• **DESCRIPTION OF THE TASK**: Copy out all lines from the material that contain the string "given".

• **DATASET EXCERPT**:
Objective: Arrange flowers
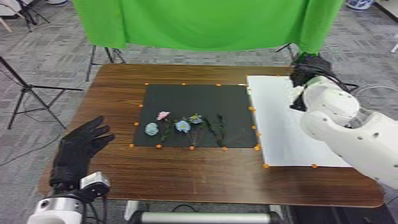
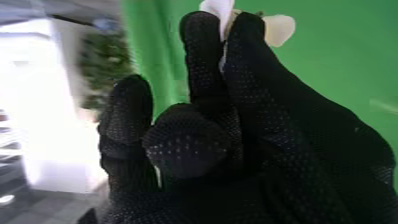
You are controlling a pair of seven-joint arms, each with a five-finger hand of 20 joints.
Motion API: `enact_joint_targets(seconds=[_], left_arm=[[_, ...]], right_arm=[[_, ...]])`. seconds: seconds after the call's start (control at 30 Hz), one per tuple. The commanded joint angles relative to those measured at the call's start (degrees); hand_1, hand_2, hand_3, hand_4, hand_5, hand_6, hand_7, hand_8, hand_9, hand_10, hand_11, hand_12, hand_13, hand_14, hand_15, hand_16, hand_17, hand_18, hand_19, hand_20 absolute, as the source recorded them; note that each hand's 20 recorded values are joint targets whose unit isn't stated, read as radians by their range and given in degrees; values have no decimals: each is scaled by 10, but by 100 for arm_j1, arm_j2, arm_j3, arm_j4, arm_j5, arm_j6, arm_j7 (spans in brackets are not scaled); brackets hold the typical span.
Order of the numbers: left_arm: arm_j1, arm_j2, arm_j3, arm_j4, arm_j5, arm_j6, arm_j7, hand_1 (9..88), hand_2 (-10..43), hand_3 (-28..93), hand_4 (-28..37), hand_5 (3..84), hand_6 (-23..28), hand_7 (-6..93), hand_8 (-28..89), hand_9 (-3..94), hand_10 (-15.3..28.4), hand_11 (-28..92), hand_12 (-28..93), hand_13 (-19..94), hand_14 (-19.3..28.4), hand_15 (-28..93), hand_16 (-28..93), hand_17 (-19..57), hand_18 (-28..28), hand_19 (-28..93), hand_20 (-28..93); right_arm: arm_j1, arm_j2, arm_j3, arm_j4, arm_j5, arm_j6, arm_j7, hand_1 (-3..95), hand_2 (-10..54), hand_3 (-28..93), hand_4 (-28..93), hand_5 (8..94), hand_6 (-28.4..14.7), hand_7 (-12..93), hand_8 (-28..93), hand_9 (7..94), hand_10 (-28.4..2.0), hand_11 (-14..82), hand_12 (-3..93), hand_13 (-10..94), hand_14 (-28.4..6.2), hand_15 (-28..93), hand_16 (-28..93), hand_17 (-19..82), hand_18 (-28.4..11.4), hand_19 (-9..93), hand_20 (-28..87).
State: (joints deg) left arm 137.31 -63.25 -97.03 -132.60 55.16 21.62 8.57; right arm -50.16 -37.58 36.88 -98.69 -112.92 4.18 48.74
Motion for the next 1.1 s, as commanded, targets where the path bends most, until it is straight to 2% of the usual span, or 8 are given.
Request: enact_joint_targets(seconds=[0.03, 0.2, 0.33, 0.43, 0.63, 0.9, 0.97, 1.1], left_arm=[[131, 13, -91, -55, -16, 27, -58, 260, 77, 814, -181, 416, 126, 132, -91, 364, 205, 307, 82, 287, 271, 577, -116, -70, 246, 686, -81], [184, 6, -203, -73, 1, 5, -99, 259, 77, 814, -181, 417, 126, 131, -92, 365, 205, 307, 83, 288, 271, 577, -115, -70, 246, 686, -82], [127, -20, -233, -54, 15, -48, -129, 259, 77, 814, -180, 417, 126, 131, -91, 367, 206, 306, 83, 288, 273, 577, -115, -70, 246, 686, -82], [62, -28, -204, -32, 14, -71, -130, 259, 77, 814, -180, 417, 126, 131, -91, 367, 207, 305, 83, 288, 273, 577, -116, -70, 246, 687, -83], [-70, -34, -167, 21, 38, -171, -184, 259, 78, 813, -180, 417, 126, 132, -91, 367, 206, 304, 83, 289, 274, 577, -115, -70, 247, 687, -84], [-101, -56, -174, 39, 29, -192, -174, 257, 76, 814, -178, 417, 126, 130, -91, 366, 206, 303, 84, 287, 272, 575, -115, -71, 246, 686, -85], [-132, -46, -154, 52, -39, -214, -147, 257, 76, 814, -178, 416, 126, 131, -91, 366, 205, 303, 84, 287, 271, 575, -115, -71, 246, 686, -85], [-172, -59, -149, 67, -36, -227, -147, 257, 75, 816, -178, 416, 125, 131, -91, 365, 205, 304, 84, 287, 271, 575, -115, -71, 246, 686, -85]], right_arm=[[204, -1070, -318, -257, -393, -138, -485, 563, -95, 833, -283, 801, -5, 341, -11, 933, -77, 132, 347, 859, -29, 786, 143, 409, -217, 932, 176], [499, -1582, -1013, -47, -449, -123, -711, 561, -95, 832, -283, 800, -3, 341, -9, 932, -76, 132, 348, 854, -29, 787, 145, 404, -211, 932, 175], [761, -2017, -1563, 311, -364, 161, -559, 559, -95, 833, -283, 798, -3, 343, -10, 932, -77, 132, 349, 854, -29, 787, 147, 403, -209, 932, 170], [711, -2325, -1663, 623, -506, 162, -513, 557, -95, 834, -283, 797, -2, 345, -12, 932, -76, 132, 348, 852, -30, 787, 148, 402, -208, 932, 168], [914, -2440, -2120, 995, -517, 291, -232, 557, -95, 832, -283, 795, -1, 347, -14, 930, -77, 132, 349, 850, -30, 785, 148, 402, -208, 932, 165], [967, -2375, -2321, 1232, -646, 163, -98, 554, -95, 834, -283, 789, 2, 355, -19, 926, -82, 133, 351, 843, -33, 781, 148, 396, -205, 932, 158], [1027, -2356, -2428, 1295, -741, 143, -61, 554, -95, 834, -283, 788, 3, 357, -21, 925, -82, 133, 351, 842, -33, 780, 148, 395, -205, 932, 155], [996, -2373, -2386, 1323, -725, 12, -9, 553, -95, 832, -283, 784, 3, 358, -22, 921, -82, 134, 351, 839, -34, 777, 147, 393, -205, 932, 152]])
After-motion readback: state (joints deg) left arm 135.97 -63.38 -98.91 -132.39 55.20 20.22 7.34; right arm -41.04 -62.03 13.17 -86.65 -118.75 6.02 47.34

• **RESULT FOR THIS EXERCISE**:
Motion API: `enact_joint_targets(seconds=[_], left_arm=[[_, ...]], right_arm=[[_, ...]])`. seconds: seconds after the call's start (control at 30 Hz), one per tuple. The commanded joint angles relative to those measured at the call's start (degrees); hand_1, hand_2, hand_3, hand_4, hand_5, hand_6, hand_7, hand_8, hand_9, hand_10, hand_11, hand_12, hand_13, hand_14, hand_15, hand_16, hand_17, hand_18, hand_19, hand_20 absolute, as the source recorded them; note that each hand's 20 recorded values are joint targets whose unit isn't stated, read as radians by their range and given in degrees; values have no decimals: each is scaled by 10, but by 100 for arm_j1, arm_j2, arm_j3, arm_j4, arm_j5, arm_j6, arm_j7 (spans in brackets are not scaled); brackets hold the typical span.
Motion for the next 1.1 s, as commanded, targets where the path bends most, until it is straight to 2% of the usual span, or 8 are given.

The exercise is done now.